Les chercheurs Natalia Ivalú Cacho et Patrick McIntyre étudient une plante endémique de la Caraïbe typique des milieux secs : Euphorbia tithymaloides.
Nous les avons rencontrés à la Pointe des Châteaux où ils nous ont raconté le voyage peu commun de cette plante.
Inflorescence d"Euphorbia tithymaloides et foufou les pollinisant (colibri huppé, Orthorhyncus cristatus) - (c) Jérémy Delolme
Cette plante de la famille des Euphorbiaceae a une évolution, une biologie et une écologie singulière. Elle serait originaire du Méxique. De là elle aurait progressivement colonisée la Caraïbe par deux chemins différents. Une population aurait progressé vers le nord-est, s’établissant, à Cuba et dans le reste des Grandes Antilles, jusqu’à atteindre les îles vierges américaines et notamment l’île de Sainte-Croix. D’autre part, des individus auraient progressivement colonisés le sud de l’Amérique Centrale (Honduras, Costa-Rica…), puis le nord de l’Amérique du Sud (Colombie et Vénézuela), pour atteindre Trinité-et-Tobago avant de remonter l’arc des Petites-Antilles et également arrivée à l’île de Sainte-Croix. On nomme ce genre de phénomène des « ring species » (ou « espèce en cercle » en français). Ce sont des cas plutôt rares et à ce jour E.tithymaloides est la seule plante connue de ce type dans la Caraïbe.
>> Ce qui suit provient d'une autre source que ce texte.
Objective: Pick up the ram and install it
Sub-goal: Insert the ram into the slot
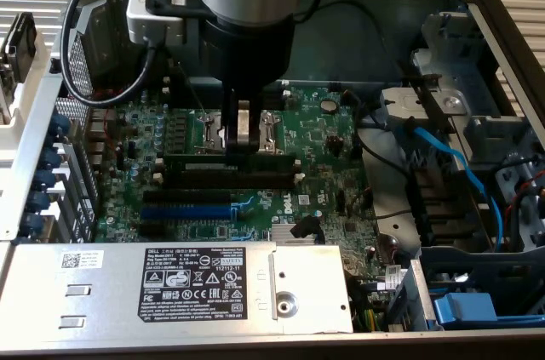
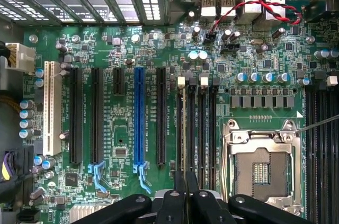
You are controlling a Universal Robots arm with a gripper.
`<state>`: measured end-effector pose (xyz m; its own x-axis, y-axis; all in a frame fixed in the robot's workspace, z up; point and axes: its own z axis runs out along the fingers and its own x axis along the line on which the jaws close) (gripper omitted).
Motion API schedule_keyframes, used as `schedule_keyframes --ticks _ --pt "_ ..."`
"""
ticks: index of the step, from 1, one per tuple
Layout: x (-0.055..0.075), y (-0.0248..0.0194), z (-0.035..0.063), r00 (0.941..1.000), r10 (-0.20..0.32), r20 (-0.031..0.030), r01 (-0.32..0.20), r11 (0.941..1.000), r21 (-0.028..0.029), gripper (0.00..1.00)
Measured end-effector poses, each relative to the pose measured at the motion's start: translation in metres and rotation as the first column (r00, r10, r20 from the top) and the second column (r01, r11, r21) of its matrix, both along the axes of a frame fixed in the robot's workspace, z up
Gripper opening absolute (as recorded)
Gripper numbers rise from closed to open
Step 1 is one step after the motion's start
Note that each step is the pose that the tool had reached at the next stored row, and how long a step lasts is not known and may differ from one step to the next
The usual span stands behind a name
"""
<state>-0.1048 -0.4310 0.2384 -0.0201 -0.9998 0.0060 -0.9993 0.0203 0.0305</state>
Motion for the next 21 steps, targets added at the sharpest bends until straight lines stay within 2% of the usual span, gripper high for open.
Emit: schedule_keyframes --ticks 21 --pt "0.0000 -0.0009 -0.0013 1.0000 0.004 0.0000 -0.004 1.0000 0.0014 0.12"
La distance et le temps nécéssaire pour parcourir ce chemin ont rendu ces deux populations distinctes d’un point de vue morphologique et génétique. Elles sont également différentes de la population mère d’Amérique centrale.
S’agit-il toujours de la même espèce ? Peut-être avons nous à faire à trois (ou plus) sous-espèces différentes? Peut-être sont-elles en train de devenir des espèces à part entière* ?
C’est ce qu’on appelle le phénomène de spéciation. C’est la spéciation qui crée de nouvelles espèces à partir d’une espèce parente. Mais il est rare de pouvoir l’observer « en temps réel », il s’agit le plus souvent de processus ancien dont on ne peut que observer les résultats, c’est à dire les espèces actuelles.
Les recherches de ces deux scientifiques ont en partie pour objectifs de répondre à ces questions. Et pour rendre leur travail encore plus complexe, il existe des cultivars ornementaux de cette plante dont les feuilles et les fleurs ont encore des formes différentes. Elles pourraient toutefois également s’hybrider avec les espèces sauvages et donc échanger des gènes avec ces dernières. Natalia et Patrick travaillent également sur la pollinisation de cette plante. Dans notre cas, cette thématique est intéressante pour trois raisons principales :
Les fleurs de cette euphorbe sont morphologiquement très différentes des fleurs que l’on peut retrouver chez d’autres espèces de la famille. Elles ont acquis une forme bilatérale tandis que les autres euphorbes ont le plus souvent une forme radiale. Cela implique nécessairement des adaptations au niveau de la pollinisation.
De plus, ces changements morphologiques impliqueraient une modification de la production de nectar (tant en quantité qu’en qualité). Cela impliquerait donc également des adaptations au niveau de la pollinisation et des pollinisateurs.
Les principaux pollinisateurs d’E.tithymaloides sont des colibris. Les espèces diffèrent entre les îles. En Guadeloupe le pollinisateur principal est le colibri huppé ou foufou (Orthorhyncus cristatus).